Activity —
Within the material below, transcribe exactly the lines from the one holding "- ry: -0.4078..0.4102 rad" through the one holding "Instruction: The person", keeping both ends and skipping the rest.

>>>

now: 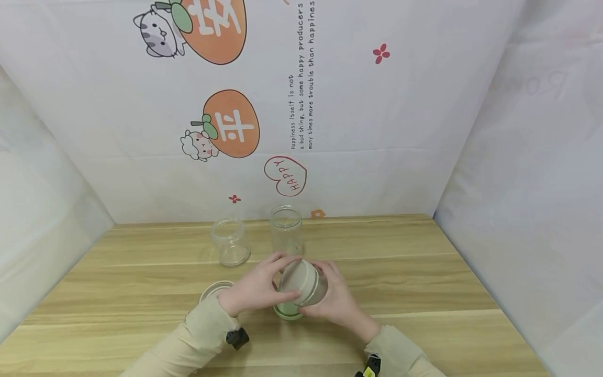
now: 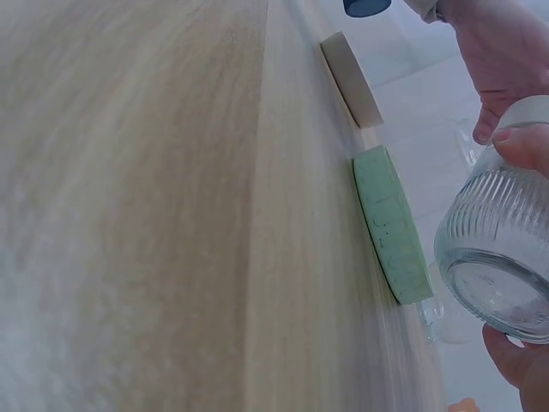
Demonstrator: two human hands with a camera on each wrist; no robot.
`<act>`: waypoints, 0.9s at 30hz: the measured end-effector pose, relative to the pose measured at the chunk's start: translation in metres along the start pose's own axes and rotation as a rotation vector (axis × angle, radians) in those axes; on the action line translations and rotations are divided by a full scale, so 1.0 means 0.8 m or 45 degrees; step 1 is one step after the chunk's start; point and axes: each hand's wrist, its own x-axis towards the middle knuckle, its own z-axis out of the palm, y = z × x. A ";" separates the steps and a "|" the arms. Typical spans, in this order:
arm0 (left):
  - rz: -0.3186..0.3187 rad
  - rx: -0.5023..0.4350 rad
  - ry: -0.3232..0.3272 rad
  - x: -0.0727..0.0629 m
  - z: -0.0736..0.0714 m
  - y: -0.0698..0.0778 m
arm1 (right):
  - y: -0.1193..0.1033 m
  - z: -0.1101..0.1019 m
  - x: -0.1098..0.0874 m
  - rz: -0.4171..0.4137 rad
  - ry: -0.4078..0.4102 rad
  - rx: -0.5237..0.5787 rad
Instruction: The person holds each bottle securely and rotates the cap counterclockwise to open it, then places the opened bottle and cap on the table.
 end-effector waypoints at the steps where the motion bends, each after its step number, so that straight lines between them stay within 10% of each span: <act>1: -0.010 0.006 0.007 0.000 0.001 0.001 | 0.000 0.000 0.000 0.002 0.002 0.001; 11: -0.030 0.065 -0.022 -0.002 -0.003 0.003 | 0.001 0.000 -0.002 -0.028 0.013 -0.008; 27: 0.545 0.140 -0.153 -0.007 -0.008 -0.008 | -0.002 -0.001 -0.005 -0.019 -0.070 0.052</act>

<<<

Reply to the exercise —
  - ry: -0.4078..0.4102 rad
  - rx: -0.5237..0.5787 rad
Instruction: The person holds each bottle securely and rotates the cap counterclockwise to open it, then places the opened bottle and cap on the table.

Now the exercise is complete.